The Drifter Is a Gripping Mystery with Grating Characters

Is Mick Carter, protagonist of The Drifter, supposed to be likeable? I finished all nine chapters of the point-and-click mystery adventure over the course of 10 hours, and I’m still not sure. I sure do know that I don’t like him, and that I also had my complaints with several of the game’s other thinly drawn, archetype-based characters—even though I loved the story unfolding around them.
The mystery at the heart of The Drifter kept me in its grip for the game’s entire runtime. It’s well-told and well-paced, aside from the last chapter, which felt a bit rushed. The Drifter’s writers tie up every loose end in a pretty tight bow, for better or worse, and that’s no small feat given how many loose ends unravel over the course of the game’s science-fiction time travel story.
The Drifter starts with protagonist Mick Carter train-hopping on his way to his mother’s funeral.
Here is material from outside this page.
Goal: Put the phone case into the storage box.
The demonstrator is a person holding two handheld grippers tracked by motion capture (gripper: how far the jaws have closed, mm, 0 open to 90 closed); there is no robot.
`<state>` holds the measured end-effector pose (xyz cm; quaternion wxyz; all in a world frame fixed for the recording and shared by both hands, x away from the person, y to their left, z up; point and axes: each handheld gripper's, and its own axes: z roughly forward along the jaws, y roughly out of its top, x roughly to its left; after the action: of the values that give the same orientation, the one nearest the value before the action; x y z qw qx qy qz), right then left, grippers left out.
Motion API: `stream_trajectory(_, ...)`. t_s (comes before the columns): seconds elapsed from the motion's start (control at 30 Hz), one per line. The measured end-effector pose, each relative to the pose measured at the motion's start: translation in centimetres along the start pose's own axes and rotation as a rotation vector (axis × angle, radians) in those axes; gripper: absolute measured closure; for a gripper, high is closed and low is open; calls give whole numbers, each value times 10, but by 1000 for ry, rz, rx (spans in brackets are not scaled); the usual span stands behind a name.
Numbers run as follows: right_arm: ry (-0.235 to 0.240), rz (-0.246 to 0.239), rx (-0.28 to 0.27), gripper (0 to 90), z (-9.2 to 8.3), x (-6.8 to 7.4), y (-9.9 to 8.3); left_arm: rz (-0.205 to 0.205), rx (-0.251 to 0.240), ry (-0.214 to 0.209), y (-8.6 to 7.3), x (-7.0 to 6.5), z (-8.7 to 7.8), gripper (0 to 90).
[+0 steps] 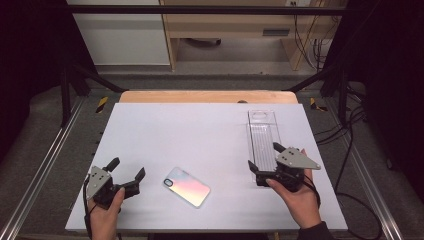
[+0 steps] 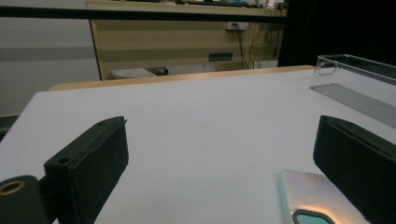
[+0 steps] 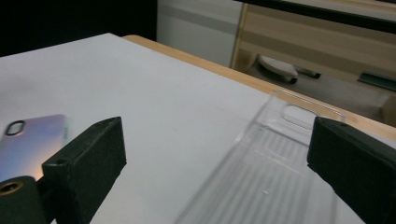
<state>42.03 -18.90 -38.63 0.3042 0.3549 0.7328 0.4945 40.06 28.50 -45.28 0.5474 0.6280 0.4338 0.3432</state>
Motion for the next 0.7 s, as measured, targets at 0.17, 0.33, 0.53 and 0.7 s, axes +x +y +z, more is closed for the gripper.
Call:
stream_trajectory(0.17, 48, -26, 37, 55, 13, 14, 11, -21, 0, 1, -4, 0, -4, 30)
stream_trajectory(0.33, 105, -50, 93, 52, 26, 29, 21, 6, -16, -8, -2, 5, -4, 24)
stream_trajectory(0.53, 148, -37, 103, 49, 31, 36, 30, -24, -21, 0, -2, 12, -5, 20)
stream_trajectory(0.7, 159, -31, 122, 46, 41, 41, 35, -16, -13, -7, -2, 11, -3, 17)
He shares a train car with a fellow drifter who, after an unprovoked altercation, ominously tells Mick he just can’t seem to stay dead. By the end of the game’s first chapter, Mick has been cursed with this same fate: like any good video game protagonist, he comes back to life every time he dies, but he actually remembers it all and is understandably fucked up over the implications. Mick starts speculating that amoral scientists have been experimenting on unhoused people and drifters like himself in order to test this new sci-fi ability, but over the course of trying to prove out his theory, he gets framed for multiple murders and starts actively hallucinating (an apparent side effect of his new inability to die). Mick somehow manages to enlist a handful of other characters to help him solve the mystery of what happened to him: a young female journalist who’s been looking into an epidemic of missing unhoused people, his dismissive psychiatrist sister, and his ex-wife, who hates him (for abandoning her after the death of their teenaged son a few years prior) and yet still clearly carries a torch for him despite it all.
There’s a high level of craft on display in The Drifter, especially considering its small team. It has gorgeous pixel art that’s complemented perfectly by a moody, synth-forward soundtrack; the dead bodies start to stack up very early on in this mystery, but because of the stylized visuals, The Drifter never verges into full-on horror. Stacks of corpses, ghostly hallucinations, and monstrous sci-fi abominations don’t ever look that scary when they’re so pixelated, and the strong story at the center of The Drifter ensured I felt just the right amount of creeped out. The Drifter is also fully voice-acted, with nary a bad performance in the bunch; Adrian Vaughn’s work as Mick truly elevates scenes that would otherwise fall flat.
My few specific problems with the point-and-click puzzle design will be doubtless solved upon the game’s full release, but I’ll explain what happened just in case they’re not. I beat The Drifter in 10 hours, but to be honest, I should have done it in six, if not for a specific setting that wasn’t yet complete in the review build I played. There’s an accessibility mode that gives the player the option to highlight all clickable objects, but unfortunately, only the first chapter had been completed in the build I played. This meant that, from time to time, I ended up getting hopelessly stuck on a puzzle and had to resort to the classic “solution” of slowly swirling my mouse across every single inch of the screen, clicking on as many pixels as possible until I found whatever object I had somehow missed. I only had to resort to this a few times, but every time I did, it sucked. When you play this game, dear reader, turn on that accessibility setting and use it liberally; it should probably be the default in the game, especially because the pixelated art style makes it harder than it otherwise would be to tell what’s interactable.
There were also a couple of puzzle-solving sequences—specifically, Chapter 4—that were not necessarily hard so much as tedious. In the fourth chapter, Mick has to navigate between several different locations downtown, talking to different people at each one, presenting each of them with different clues. It just wasn’t always obvious which character might be capable of weighing in on each clue, so I ended up circling Mick around to every single character every single time I collected any new piece of information, just to try to figure out which of them would help me. Oddly enough, Chapter 7 has a similar structure (Mick explores multiple floors of a large building, with different characters on each floor, each of whom can interact with different clues), but stronger writing in that chapter made it a lot easier for me to figure out what Mick should do with each clue. My only problem in that chapter was not realizing I needed to give a character a food ticket for a bowl of soup instead of a bowl of soup, which is going to sound like a non sequitur but which I’m just going to include here because I want to save other people from spending 20 minutes of their damn life trying to figure out how to proceed with that quandary.